▶ What to do
Every line of the data must be copied exactly.

▶ Material provided

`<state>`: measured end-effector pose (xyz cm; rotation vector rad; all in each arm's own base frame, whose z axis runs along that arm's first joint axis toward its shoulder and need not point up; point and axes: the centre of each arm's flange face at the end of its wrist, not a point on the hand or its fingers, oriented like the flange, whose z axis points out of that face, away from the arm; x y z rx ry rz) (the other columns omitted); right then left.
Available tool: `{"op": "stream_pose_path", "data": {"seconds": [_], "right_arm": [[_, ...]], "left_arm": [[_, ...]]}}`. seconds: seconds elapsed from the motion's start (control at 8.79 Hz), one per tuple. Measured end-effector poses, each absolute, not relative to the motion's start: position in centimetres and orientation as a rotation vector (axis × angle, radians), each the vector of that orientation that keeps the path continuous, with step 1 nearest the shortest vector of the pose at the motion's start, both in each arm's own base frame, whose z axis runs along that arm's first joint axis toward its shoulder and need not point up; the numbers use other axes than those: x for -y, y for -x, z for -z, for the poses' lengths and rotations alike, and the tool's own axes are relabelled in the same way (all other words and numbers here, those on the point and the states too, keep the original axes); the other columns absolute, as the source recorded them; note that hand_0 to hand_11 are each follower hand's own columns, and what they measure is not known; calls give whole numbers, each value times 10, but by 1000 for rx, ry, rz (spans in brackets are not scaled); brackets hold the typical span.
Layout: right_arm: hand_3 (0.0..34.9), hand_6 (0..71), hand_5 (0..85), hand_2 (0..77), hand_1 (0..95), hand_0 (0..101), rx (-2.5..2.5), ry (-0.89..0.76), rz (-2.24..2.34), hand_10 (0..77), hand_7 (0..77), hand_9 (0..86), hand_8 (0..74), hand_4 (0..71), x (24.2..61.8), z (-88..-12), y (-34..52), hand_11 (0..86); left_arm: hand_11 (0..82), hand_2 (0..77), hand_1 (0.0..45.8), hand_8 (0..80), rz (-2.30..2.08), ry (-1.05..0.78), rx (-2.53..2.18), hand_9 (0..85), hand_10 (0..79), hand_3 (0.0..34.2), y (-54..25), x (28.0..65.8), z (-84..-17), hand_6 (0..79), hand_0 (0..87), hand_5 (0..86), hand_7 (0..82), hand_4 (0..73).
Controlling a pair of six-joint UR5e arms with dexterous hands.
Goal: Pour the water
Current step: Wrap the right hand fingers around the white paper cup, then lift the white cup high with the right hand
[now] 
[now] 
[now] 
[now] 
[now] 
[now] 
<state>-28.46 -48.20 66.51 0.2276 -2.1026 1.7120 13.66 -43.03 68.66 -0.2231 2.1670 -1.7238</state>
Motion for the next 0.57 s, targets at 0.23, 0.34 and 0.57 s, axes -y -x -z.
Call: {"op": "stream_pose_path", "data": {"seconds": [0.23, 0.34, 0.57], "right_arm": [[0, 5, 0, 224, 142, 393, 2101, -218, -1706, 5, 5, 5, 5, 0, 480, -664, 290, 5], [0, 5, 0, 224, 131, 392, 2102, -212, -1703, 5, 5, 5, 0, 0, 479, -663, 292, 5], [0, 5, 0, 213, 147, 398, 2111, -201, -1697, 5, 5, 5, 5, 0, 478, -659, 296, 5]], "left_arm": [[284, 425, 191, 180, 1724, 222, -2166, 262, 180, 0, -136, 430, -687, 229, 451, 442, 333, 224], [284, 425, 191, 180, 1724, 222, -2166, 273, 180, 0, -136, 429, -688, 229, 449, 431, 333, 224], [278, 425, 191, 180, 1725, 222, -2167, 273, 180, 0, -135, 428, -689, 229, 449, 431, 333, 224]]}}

▶ Task answer
`<state>`: measured end-effector pose (xyz cm; rotation vector rad; all in each arm's own base frame, whose z axis runs along that arm's first joint axis toward its shoulder and need not point up; point and axes: the centre of each arm's flange face at the end of its wrist, not a point on the hand or its fingers, oriented like the flange, whose z axis points out of that face, away from the arm; x y z rx ry rz) (the other columns omitted); right then left.
Available tool: `{"op": "stream_pose_path", "data": {"seconds": [_], "right_arm": [[_, ...]], "left_arm": [[_, ...]]}}`. seconds: seconds elapsed from the motion's start (control at 8.79 Hz), one per tuple. Measured end-effector poses, each absolute, not relative to the motion's start: position in centimetres and orientation as a rotation vector (axis × angle, radians), each the vector of that orientation that keeps the path continuous, with step 1 nearest the shortest vector of the pose at the motion's start, both in each arm's own base frame, whose z axis runs along that arm's first joint axis toward its shoulder and need not point up; the numbers use other axes than those: x for -y, y for -x, z for -z, for the poses' lengths and rotations alike, and the tool's own axes are relabelled in the same way (all other words and numbers here, those on the point and the states too, keep the original axes); the other columns absolute, as the source recorded them; note that hand_0 to hand_11 are each follower hand's own columns, and what they measure is not known; calls give whole numbers, each value times 10, but by 1000 for rx, ry, rz (spans in brackets are not scaled); brackets hold the typical span.
Layout: right_arm: hand_3 (0.0..34.9), hand_6 (0..71), hand_5 (0..85), hand_2 (0..77), hand_1 (0..95), hand_0 (0..101), rx (-2.5..2.5), ry (-0.89..0.76), rz (-2.24..2.34), hand_10 (0..77), hand_7 (0..77), hand_9 (0..86), hand_8 (0..74), hand_4 (0..71), x (24.2..61.8), z (-88..-12), y (-34..52), hand_11 (0..86); left_arm: hand_11 (0..82), hand_2 (0..77), hand_1 (0.0..45.8), hand_8 (0..80), rz (-2.30..2.08), ry (-1.05..0.78), rx (-2.53..2.18), hand_9 (0..85), hand_10 (0..79), hand_3 (0.0..34.2), y (-54..25), x (28.0..65.8), z (-84..-17), hand_6 (0..79), hand_0 (0..87), hand_5 (0..86), hand_7 (0..82), hand_4 (0..73).
Controlling a pair of six-joint UR5e arms with dexterous hands.
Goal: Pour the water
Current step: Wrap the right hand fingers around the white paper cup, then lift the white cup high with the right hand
[now] 
[now] 
[now] 
[now] 
[now] 
[now] 
<state>-28.46 -48.20 66.51 0.2276 -2.1026 1.7120 13.66 -43.03 68.66 -0.2231 2.1670 -1.7238</state>
Motion for the next 0.57 s, targets at 0.23, 0.34 and 0.57 s, axes -y -x -z.
Call: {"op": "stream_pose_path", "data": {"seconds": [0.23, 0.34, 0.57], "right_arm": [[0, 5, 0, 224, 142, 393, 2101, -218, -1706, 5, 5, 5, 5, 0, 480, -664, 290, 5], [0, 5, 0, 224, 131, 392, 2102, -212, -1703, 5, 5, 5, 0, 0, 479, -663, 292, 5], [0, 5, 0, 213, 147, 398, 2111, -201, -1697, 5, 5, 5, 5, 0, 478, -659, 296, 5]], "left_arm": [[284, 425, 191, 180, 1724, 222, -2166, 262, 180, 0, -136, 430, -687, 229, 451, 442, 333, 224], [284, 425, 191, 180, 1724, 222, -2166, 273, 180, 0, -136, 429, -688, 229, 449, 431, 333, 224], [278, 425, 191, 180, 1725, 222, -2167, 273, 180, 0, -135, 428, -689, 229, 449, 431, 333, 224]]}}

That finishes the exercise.